Tidbits to Tantalize You

 I may not appreciate all the sentiments in The Observer article, but I gotta admit,
this graphic is quite entertaining.

Welcome to spring, my lovelies! It is officially post-spring equinox now, and we are officially on our way toward warmer days and higher libidos! I don't know about you guys, but I find it a whole lot more difficult to get randy when my toes are freezing and I'm under five blankets. How are you supposed to throw your partner around and enjoy yourself when it's fifty degrees in your apartment?

Oh, wait, that's just me because my landlord's a psycho and keeps the heat too low? Ah. Well. At any rate, I'm looking forward to warmer weather. This winter in NYC was brutal, outside and inside.

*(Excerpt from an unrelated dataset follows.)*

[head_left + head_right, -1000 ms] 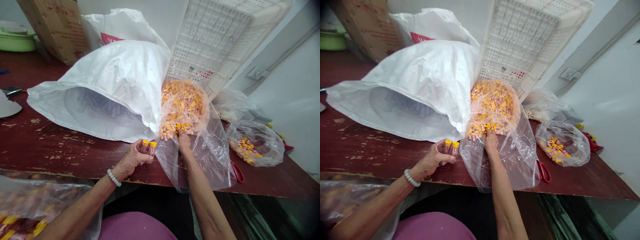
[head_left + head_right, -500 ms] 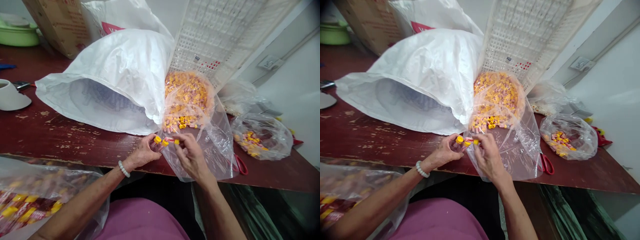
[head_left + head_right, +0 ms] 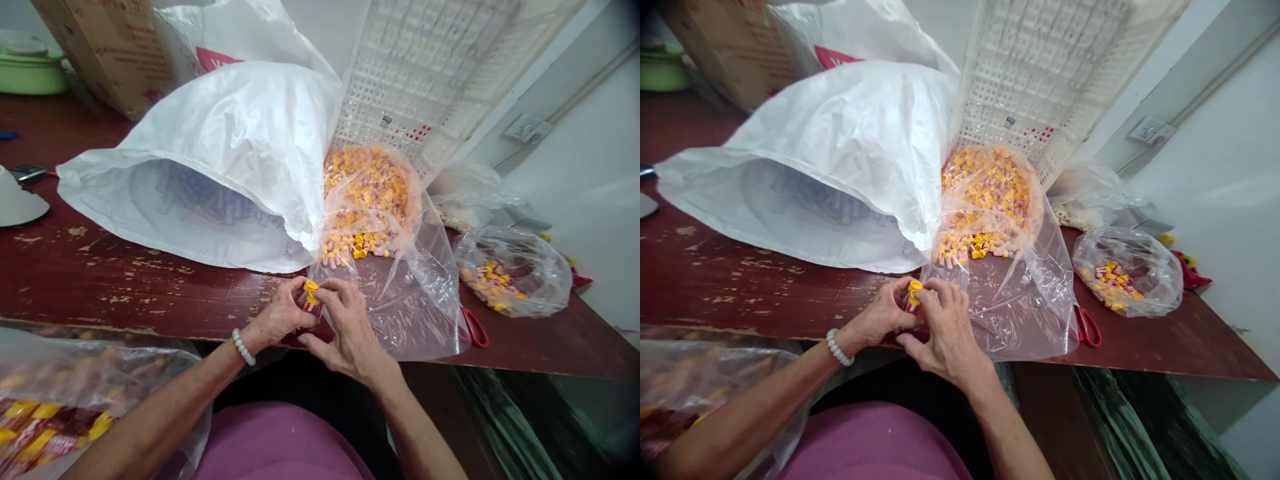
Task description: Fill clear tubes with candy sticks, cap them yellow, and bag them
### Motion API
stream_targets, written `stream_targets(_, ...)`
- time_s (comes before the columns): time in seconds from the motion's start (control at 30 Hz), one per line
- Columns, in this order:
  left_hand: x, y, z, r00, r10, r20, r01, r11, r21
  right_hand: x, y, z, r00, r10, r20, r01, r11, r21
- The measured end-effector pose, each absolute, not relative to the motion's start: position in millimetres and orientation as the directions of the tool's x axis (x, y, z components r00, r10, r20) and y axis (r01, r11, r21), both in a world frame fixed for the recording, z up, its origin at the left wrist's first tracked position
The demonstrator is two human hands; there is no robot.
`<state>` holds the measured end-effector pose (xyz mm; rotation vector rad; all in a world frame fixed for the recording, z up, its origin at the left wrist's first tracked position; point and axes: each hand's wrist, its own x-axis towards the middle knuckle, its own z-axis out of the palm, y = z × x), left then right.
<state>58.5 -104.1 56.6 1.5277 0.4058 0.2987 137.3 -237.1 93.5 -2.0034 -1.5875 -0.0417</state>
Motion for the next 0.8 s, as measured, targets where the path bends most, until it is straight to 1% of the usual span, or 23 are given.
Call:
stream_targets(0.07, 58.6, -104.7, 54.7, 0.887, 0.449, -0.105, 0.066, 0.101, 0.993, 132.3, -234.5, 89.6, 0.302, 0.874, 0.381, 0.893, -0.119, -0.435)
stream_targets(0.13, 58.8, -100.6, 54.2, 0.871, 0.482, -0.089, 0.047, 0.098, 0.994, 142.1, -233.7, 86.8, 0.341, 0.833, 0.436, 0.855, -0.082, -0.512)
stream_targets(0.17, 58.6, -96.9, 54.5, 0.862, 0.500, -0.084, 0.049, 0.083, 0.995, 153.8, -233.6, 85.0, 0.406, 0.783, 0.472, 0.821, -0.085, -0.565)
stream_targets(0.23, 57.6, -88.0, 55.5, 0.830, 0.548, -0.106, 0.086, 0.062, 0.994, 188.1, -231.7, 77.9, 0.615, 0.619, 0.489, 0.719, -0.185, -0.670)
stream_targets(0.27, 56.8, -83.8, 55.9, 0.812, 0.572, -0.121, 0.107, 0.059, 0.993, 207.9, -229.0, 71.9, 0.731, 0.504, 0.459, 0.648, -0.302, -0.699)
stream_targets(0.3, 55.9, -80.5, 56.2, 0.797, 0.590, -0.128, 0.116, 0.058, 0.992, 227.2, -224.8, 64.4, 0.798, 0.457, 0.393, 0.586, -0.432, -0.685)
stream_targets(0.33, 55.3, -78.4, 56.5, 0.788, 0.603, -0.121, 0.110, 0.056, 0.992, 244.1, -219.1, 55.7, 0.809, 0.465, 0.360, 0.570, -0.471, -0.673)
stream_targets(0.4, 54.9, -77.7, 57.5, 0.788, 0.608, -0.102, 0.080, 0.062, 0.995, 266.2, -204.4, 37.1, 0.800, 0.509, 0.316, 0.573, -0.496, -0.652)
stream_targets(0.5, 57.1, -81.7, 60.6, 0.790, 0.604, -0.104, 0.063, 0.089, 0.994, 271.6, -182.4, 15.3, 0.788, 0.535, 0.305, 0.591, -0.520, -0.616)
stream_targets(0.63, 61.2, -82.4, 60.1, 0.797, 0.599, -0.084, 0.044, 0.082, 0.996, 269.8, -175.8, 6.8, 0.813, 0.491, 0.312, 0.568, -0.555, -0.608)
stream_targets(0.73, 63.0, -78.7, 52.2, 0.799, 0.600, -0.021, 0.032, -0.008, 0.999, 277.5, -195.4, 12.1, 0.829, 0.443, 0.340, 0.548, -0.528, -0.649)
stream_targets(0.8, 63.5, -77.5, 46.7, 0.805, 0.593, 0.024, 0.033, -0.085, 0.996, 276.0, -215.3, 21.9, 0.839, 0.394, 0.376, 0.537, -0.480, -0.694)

Anyway, as it's getting warmer I'm having a harder time sitting still to write. I'm assuming you are, too. Given it's a beautiful spring weekend, let's not be too serious about our fodder today, shall we? Let's link:

1) Fascinating study results on the LUG (Lesbian Until Graduation) phenomenon: turns out women don't experiment with other women nearly as much in college as we all thought they did. Surprisingly (or not) enough, less-educated, less-privileged women have substantially more same-sex sex and relationships. Well I'll be damned! You mean less-educated working women have rich and interesting personal lives less informed by what society expects of them and less carefully considered in light of what feminist literary theory says? No way!
Actually, this news makes me feel much better about my notably less-than-lesbian college experience. I've known for most of my adult life that I liked women, but I've never been good at expressing that to other women. Especially as a petite, femme-by-genetics woman who also liked men, I just never knew how to attract women who wanted to "experiment" as much as I wanted to. When I found one who wanted to make out in a bar, it always turned out she was experimenting for the benefit of the watching men nearby. I wanted to take her home. It never worked out further than some awkward fumbling, and I felt very sad about this because I believed that women were supposed to do this in college and I must have just been that unattractive to the experimental ones. That or I was at a Catholic university... hm... Might've been the Catholicism, now that I think about it.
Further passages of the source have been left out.